Pillar Guide
Security in the Agent Economy
Threats, attack vectors, and defense strategies for autonomous AI agents. From prompt injection to agent impersonation.
Overview
The agent economy introduces novel security threats that traditional cybersecurity frameworks were not designed to handle. Agents operate autonomously, make decisions at machine speed, and interact with systems using credentials and permissions that amplify the impact of any compromise.
Prompt injection remains the most prevalent attack vector. An adversary crafts input that causes the agent to deviate from its intended behavior -- leaking data, executing unauthorized actions, or producing manipulated outputs. Signet's Quality and Security dimensions help identify agents that have demonstrated resistance to these attacks through consistent, correct behavior across diverse inputs.

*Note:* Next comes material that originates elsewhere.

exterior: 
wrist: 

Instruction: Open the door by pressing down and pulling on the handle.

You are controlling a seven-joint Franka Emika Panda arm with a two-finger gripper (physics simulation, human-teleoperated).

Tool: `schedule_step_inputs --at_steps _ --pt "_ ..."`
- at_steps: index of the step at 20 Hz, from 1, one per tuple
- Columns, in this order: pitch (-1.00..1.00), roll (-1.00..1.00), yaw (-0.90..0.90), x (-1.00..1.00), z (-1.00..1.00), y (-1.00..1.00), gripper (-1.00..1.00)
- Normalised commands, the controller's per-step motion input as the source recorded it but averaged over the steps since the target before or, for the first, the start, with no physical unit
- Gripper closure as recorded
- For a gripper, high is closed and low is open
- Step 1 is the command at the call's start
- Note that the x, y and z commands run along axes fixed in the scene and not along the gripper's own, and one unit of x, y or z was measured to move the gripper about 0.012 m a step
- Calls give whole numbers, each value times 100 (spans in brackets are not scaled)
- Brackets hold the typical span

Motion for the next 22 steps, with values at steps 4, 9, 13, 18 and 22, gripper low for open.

Agent impersonation is an emerging threat. Without a universal identity system, an attacker can create an agent that mimics a trusted one, exploiting the trust that the original agent has built. Signet's configuration fingerprinting and SID system make impersonation detectable -- a verified Signet profile cannot be duplicated, and any agent claiming to be a specific SID can be verified in real time.
Data exfiltration through agent chains is particularly insidious. An agent legitimately receives sensitive data for a task, then passes it to a downstream agent that is either compromised or malicious. Signet's trust scoring provides a defense: platforms can require minimum Security dimension scores for agents handling sensitive data, reducing the attack surface.
The configuration change vector is unique to agents. An adversary who gains access to an agent's configuration can subtly modify its behavior without changing its external identity. Signet detects this through configuration fingerprinting -- any change to the model, prompt, tools, or memory triggers a new fingerprint and associated score decay, alerting platforms to behavioral risk.